TEENAGE MUTANT NINJA TURTLES (1990)--Directed by Steve Barron. Stars Judith Hoag, Elias Koteas, and four short guys in plastic turtle costumes. Fast-paced and silly kiddie actioner based on the enormously popular comic book and TV cartoon series. Four sewer-dwelling, pizza-eating, slang-talking turtles battle crime in New York City. They focus on capturing a Japanese gang known as the Foot, when their rat mentor Splinter is kidnapped. Adults may become quickly bored, but it made over $100 million at the box office, and it couldn't all have come from kids! Followed by two less successful sequels.

TEEN-AGE STRANGLER (1964)--Directed by Bill Posner.
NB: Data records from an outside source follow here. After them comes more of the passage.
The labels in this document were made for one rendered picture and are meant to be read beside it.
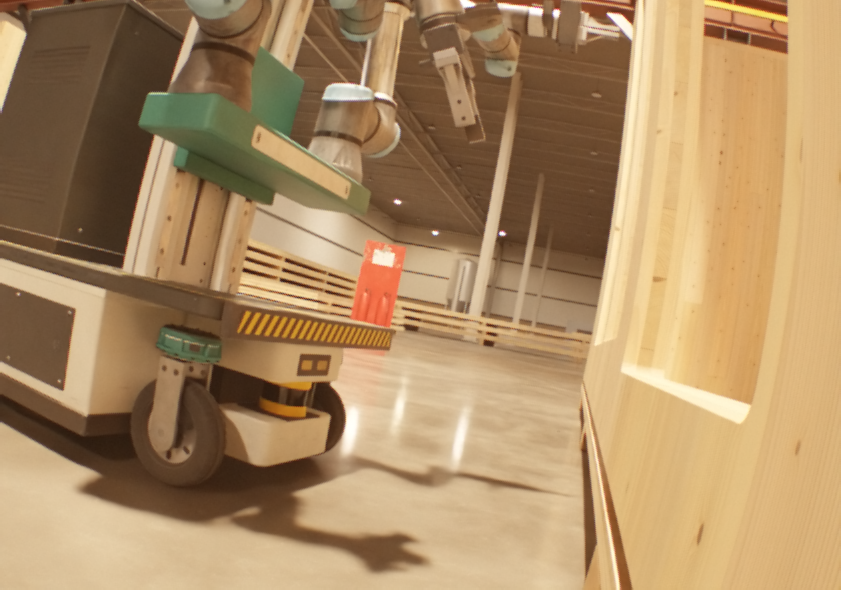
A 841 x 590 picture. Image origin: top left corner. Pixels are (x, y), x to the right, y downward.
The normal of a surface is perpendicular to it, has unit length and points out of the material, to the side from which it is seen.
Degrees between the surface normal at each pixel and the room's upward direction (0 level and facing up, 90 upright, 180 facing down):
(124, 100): 90
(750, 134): 90
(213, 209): 90
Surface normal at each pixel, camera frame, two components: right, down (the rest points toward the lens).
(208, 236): 0.93, 0.17
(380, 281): 0.02, -0.07
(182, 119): -0.29, -0.13
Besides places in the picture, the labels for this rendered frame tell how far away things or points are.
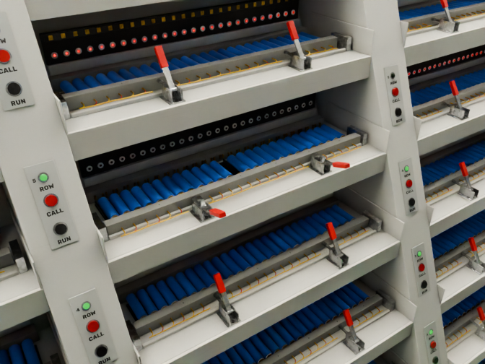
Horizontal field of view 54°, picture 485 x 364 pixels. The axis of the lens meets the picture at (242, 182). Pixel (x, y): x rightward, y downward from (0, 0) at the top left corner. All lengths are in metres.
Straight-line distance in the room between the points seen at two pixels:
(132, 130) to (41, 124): 0.13
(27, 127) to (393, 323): 0.87
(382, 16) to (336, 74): 0.16
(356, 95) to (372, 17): 0.16
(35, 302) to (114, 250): 0.13
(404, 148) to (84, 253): 0.69
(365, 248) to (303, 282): 0.17
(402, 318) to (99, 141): 0.79
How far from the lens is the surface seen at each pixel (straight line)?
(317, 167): 0.94
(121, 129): 0.74
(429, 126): 1.18
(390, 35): 1.06
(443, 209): 1.24
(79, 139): 0.73
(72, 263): 0.74
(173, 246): 0.79
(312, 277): 0.98
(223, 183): 0.86
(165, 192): 0.85
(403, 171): 1.08
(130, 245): 0.78
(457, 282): 1.33
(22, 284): 0.77
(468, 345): 1.45
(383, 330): 1.16
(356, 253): 1.05
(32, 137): 0.71
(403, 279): 1.15
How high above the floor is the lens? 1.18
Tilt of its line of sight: 13 degrees down
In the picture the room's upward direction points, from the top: 13 degrees counter-clockwise
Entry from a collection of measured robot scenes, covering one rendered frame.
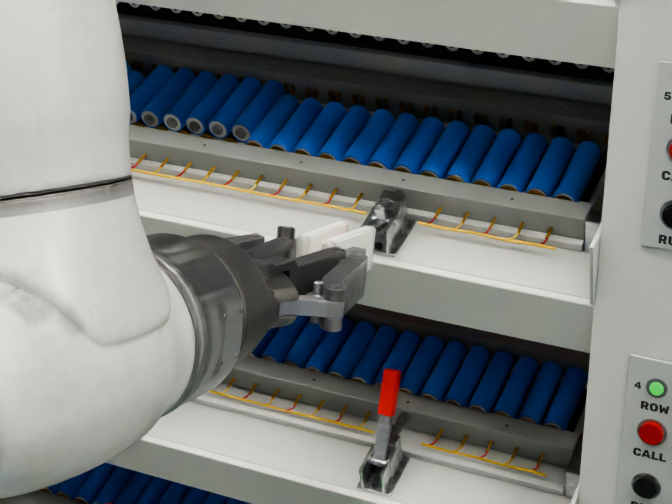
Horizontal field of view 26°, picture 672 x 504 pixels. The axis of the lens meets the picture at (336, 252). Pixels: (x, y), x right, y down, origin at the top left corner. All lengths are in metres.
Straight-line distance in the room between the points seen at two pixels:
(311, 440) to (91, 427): 0.56
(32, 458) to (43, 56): 0.16
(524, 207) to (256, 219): 0.20
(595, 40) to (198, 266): 0.31
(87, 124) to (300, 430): 0.59
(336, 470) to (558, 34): 0.41
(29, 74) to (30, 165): 0.04
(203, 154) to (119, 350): 0.49
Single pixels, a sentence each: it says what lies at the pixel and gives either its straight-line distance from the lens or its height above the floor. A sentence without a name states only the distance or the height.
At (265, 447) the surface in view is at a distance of 1.17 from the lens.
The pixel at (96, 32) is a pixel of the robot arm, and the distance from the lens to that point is 0.64.
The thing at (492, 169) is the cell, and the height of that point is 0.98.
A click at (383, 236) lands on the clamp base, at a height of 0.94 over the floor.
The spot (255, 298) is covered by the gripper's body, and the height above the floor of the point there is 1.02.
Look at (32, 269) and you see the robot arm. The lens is 0.62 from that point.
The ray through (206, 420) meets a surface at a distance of 1.20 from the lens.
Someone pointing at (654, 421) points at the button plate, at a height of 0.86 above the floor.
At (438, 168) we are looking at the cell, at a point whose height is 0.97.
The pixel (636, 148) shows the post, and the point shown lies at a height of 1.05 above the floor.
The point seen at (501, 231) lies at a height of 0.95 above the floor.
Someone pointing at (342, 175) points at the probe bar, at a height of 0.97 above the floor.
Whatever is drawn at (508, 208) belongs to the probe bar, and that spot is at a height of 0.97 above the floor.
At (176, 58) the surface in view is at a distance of 1.23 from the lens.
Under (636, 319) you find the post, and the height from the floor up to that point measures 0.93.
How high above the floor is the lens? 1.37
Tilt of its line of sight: 25 degrees down
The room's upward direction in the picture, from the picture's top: straight up
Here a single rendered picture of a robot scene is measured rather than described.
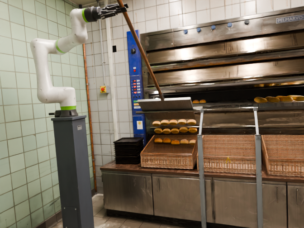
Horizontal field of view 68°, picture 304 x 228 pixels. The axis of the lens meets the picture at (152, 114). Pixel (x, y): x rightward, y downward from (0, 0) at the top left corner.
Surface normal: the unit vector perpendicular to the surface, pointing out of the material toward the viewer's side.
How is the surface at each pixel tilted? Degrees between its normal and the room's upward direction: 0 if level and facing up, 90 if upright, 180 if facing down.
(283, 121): 70
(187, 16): 90
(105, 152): 90
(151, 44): 90
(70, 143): 90
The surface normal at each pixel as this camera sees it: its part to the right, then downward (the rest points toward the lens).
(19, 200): 0.94, -0.04
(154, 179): -0.34, 0.10
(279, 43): -0.35, -0.26
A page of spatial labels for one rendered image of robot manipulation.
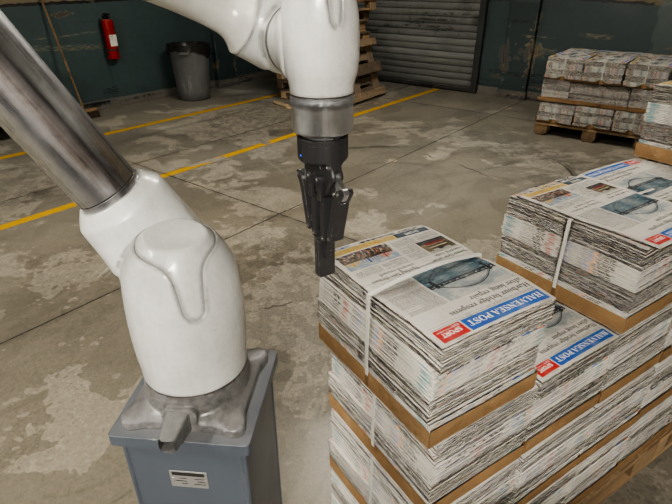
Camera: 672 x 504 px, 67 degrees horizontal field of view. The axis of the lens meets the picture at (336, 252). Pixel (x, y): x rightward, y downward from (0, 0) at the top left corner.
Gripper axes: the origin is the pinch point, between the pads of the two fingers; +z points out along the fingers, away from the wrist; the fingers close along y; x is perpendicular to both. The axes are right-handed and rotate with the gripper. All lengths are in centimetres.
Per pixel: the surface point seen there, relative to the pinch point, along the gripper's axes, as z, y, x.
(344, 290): 14.9, 8.4, -9.6
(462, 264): 10.9, -2.0, -31.4
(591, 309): 31, -11, -69
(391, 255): 10.6, 8.6, -21.5
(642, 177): 11, 6, -112
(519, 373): 27.4, -18.9, -32.1
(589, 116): 91, 243, -481
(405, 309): 10.5, -8.1, -11.2
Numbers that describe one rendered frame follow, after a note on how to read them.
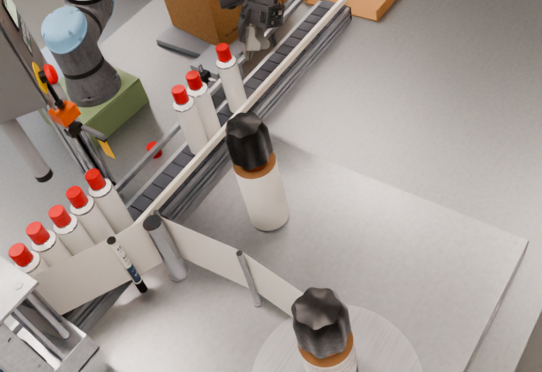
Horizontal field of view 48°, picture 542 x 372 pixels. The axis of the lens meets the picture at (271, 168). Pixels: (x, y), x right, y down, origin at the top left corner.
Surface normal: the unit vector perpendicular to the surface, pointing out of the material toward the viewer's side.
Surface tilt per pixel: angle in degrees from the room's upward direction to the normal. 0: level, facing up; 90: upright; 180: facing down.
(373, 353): 0
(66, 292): 90
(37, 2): 0
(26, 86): 90
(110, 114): 90
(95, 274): 90
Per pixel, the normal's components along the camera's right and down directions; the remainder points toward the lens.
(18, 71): 0.34, 0.67
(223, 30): 0.71, 0.44
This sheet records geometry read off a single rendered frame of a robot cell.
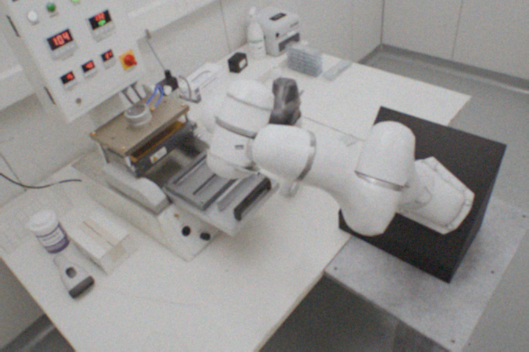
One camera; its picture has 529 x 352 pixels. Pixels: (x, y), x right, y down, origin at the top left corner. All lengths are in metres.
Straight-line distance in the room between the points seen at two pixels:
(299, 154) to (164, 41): 1.38
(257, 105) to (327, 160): 0.18
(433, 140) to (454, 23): 2.28
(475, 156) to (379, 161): 0.41
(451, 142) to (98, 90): 1.07
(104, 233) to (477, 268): 1.14
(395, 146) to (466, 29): 2.63
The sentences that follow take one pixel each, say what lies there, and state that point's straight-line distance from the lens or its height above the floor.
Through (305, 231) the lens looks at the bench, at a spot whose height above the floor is 0.75.
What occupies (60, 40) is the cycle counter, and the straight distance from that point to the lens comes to 1.38.
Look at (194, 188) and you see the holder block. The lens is 1.29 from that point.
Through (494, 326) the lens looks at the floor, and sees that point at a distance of 2.22.
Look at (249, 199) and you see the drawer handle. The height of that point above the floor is 1.01.
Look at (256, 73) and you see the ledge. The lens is 2.16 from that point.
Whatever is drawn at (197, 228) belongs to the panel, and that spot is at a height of 0.81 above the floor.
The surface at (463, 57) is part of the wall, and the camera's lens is 3.61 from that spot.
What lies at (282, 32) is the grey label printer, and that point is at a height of 0.91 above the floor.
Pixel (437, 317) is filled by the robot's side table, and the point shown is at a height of 0.75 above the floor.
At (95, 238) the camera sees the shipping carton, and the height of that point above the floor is 0.84.
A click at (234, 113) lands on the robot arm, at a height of 1.38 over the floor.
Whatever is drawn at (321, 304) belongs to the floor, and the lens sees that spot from 2.16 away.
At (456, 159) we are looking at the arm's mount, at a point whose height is 1.03.
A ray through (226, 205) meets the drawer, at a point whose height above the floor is 0.97.
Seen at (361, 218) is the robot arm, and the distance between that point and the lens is 0.95.
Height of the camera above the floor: 1.87
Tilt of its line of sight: 41 degrees down
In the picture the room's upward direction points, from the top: 9 degrees counter-clockwise
Stars Bill A. Bloom, Jo Canterbury, John Ensign, Jim Asp. This terribly made independent thriller looks like a student film. The acting, directing, sound, sets and dialogue are all incredibly poor. Don't miss it! Someone is strangling women in a small West Virginia community. A teenage boy is the chief suspect. The actual culprit turns out to be the school's adult janitor, which makes the title meaningless. Filmed in Huntington, West Virginia. Music by Danny Dean & the Daredevils.